While some analysts saw the investor response as an overreaction – WPP and its big publicly-listed French and US rivals continue to report strong financial results albeit with slowing outlooks – there are signs of trouble ahead.
Last month, ITV reported that advertising growth of 12% in the first quarter, compared with the same period in pre-pandemic 2019, slumped to just 2% in the second quarter.

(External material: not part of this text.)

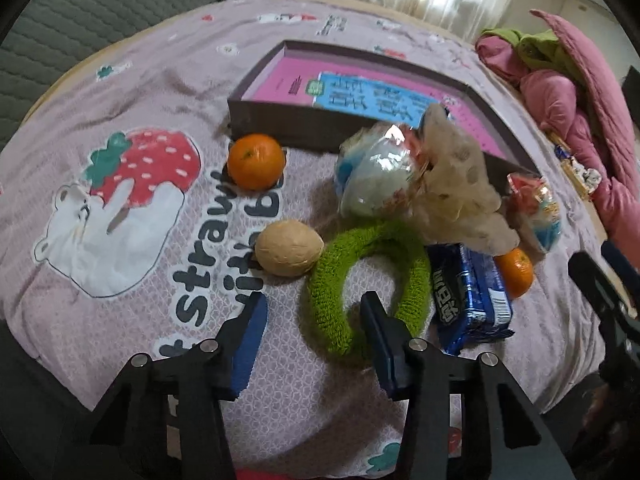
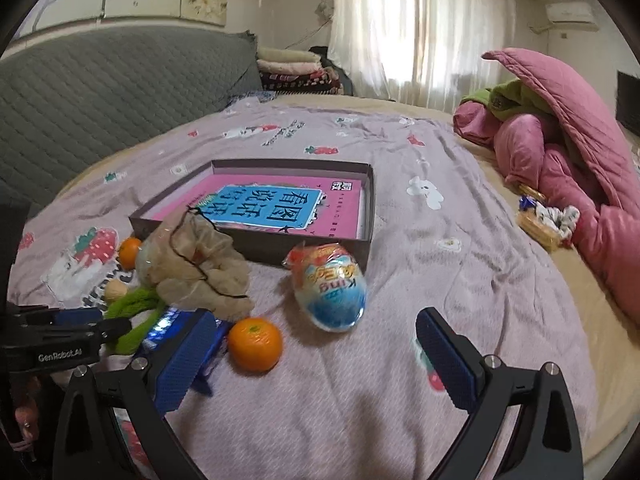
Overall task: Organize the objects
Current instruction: 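Move the left gripper to the green fuzzy ring while the right gripper approaches the Kinder egg, then close the left gripper on the green ring while the right gripper grasps the Kinder egg, then carry the green ring and the Kinder egg over the pink book tray with both grippers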
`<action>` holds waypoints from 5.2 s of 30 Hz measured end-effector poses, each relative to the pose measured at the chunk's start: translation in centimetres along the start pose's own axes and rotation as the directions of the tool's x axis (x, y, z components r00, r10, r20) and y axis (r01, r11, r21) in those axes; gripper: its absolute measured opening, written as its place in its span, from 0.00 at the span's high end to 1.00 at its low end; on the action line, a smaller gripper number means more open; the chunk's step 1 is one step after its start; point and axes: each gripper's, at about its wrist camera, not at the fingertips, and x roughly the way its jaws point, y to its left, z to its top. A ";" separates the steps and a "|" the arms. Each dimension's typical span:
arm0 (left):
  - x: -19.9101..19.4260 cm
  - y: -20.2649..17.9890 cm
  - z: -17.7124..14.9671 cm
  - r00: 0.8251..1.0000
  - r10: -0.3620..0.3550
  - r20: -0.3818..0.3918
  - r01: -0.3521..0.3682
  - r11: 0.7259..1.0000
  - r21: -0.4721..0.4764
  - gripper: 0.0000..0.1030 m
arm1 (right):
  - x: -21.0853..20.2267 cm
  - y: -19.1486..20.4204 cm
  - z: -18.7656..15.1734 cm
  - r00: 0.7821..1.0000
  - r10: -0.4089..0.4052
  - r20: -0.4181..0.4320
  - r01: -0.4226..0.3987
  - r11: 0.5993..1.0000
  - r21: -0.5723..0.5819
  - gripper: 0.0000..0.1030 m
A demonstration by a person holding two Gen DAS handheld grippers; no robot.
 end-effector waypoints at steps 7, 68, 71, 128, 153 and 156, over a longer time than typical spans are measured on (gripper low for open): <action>0.2 -0.3 0.1 1.000 0.002 -0.009 -0.002 1.000 -0.006 0.62 | 2.9 -0.6 1.2 0.997 0.020 -0.071 -0.022 0.999 -0.025 0.05; -9.1 -0.1 4.1 0.955 -0.078 0.288 0.034 0.987 0.157 0.89 | -4.1 4.4 4.1 0.991 0.097 0.088 -0.097 0.995 0.003 0.45; -9.0 -0.3 4.7 0.954 -0.076 0.290 0.029 0.986 0.165 0.89 | -4.1 4.9 4.6 0.991 0.093 0.099 -0.094 0.996 0.002 0.45; 2.3 -0.6 20.8 0.960 -0.078 0.269 0.024 0.980 0.200 0.89 | 8.0 0.9 14.7 0.992 0.021 0.126 -0.020 1.000 -0.005 0.45; 8.3 -0.8 18.6 0.991 -0.029 0.129 -0.001 0.974 0.228 0.88 | 15.6 -0.6 10.2 0.990 -0.040 -0.138 0.039 0.999 -0.008 0.45; 8.6 -0.8 18.6 0.992 -0.025 0.123 -0.004 0.974 0.227 0.88 | 15.8 -0.4 10.0 0.989 -0.040 -0.145 0.038 0.999 -0.014 0.45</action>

And earlier this month, the online delivery service Deliveroo hit its downgraded targets in part by cutting its marketing budget through a more “careful targeting of spend given the more challenging environment for consumers” – an inauspicious augury of a shift in the ad market.
“The mood music has changed within the industry recently,” says James McDonald, director of data, intelligence and forecasting at the industry research body Warc. “Forecasts are not looking as positive as they were. I’m not saying an advertising recession is imminent but the likelihood has increased.”
TV has been a pandemic winner – last year marked ITV’s best ad haul in its 67-year history – with ad-cost inflation, the advertising gold of the football World Cup and a rise in post-Covid spending keeping the market buoyant.
However, globally the cost of buying TV ads has soared by almost a third since before the pandemic, the steepest rise in more than two decades, according to Warc.
With increased scrutiny of how marketing budgets are spent TV is looking expensive, an issue ITV has attempted to address by offering a fifth off prices for ad slots during what it has dubbed the Christmas World Cup later this year.
“A slowdown is already happening,” says Sarah Simon, an analyst at Berenberg. “[And] brand advertising seems an obvious cost category where temporary cuts can be made.”
Pressure on TV budgets in particular is will mount further with the launch of new ad-supported packages from Netflix and Disney+, as well as the rise of Amazon, Apple and TikTok in the battle for ad budgets.
“TV does still deliver,” says McDonald. “It is not just a case for brands of questioning whether it is getting too expensive, but can they afford to live without the considerable [audience] reach it gives us for our budget? However, right now any advertiser – all advertisers – are going to be reconsidering their budgets.”
Even spend on digital media – which has for years hoovered marketing budgets away from traditional outlets such as TV, newspapers, magazines and radio – is not immune to a shift in ad spend priorities.
The once unstoppable $115bn advertising behemoth that is Meta, the owner of Facebook and Instagram, stunned markets by reporting its first ever drop in revenue, and forecast another decline for the third quarter.
“Price pressure is also being felt across the online media landscape,” says McDonald. “Facebook’s first loss, Twitter and Snap underperforming, it could be the canary in the coalmine for a shift of budgets away from branding ads towards performance marketing. Contrast that with Google’s search arm making $41bn in the last quarter, its second highest quarter in record, and Amazon’s ad business continuing to grow rapidly.”
Some markets – notably the US, the world’s biggest ad market by some distance – are showing fewer economic warning signs.
“Keep in mind the global economy is unlikely to go into a recession, even if some individual markets will,” says Brian Wieser, global president, business intelligence at WPP’s Group M, the world’s largest buyer of ad space for clients.
But in the UK, with the cost of living crisis showing no sign of ameliorating – energy bills continue to soar and inflation is forecast to hit 13% – the view on the prospects for the ad market is becoming increasingly bearish.
“Advertising has historically been strongly correlated to consumer confidence and spending,” says Berenberg’s Simon. “It’s pretty clear that the outlook for the consumer is set to deteriorate further and as we head into 2023 the economic outlook at the moment looks very difficult.”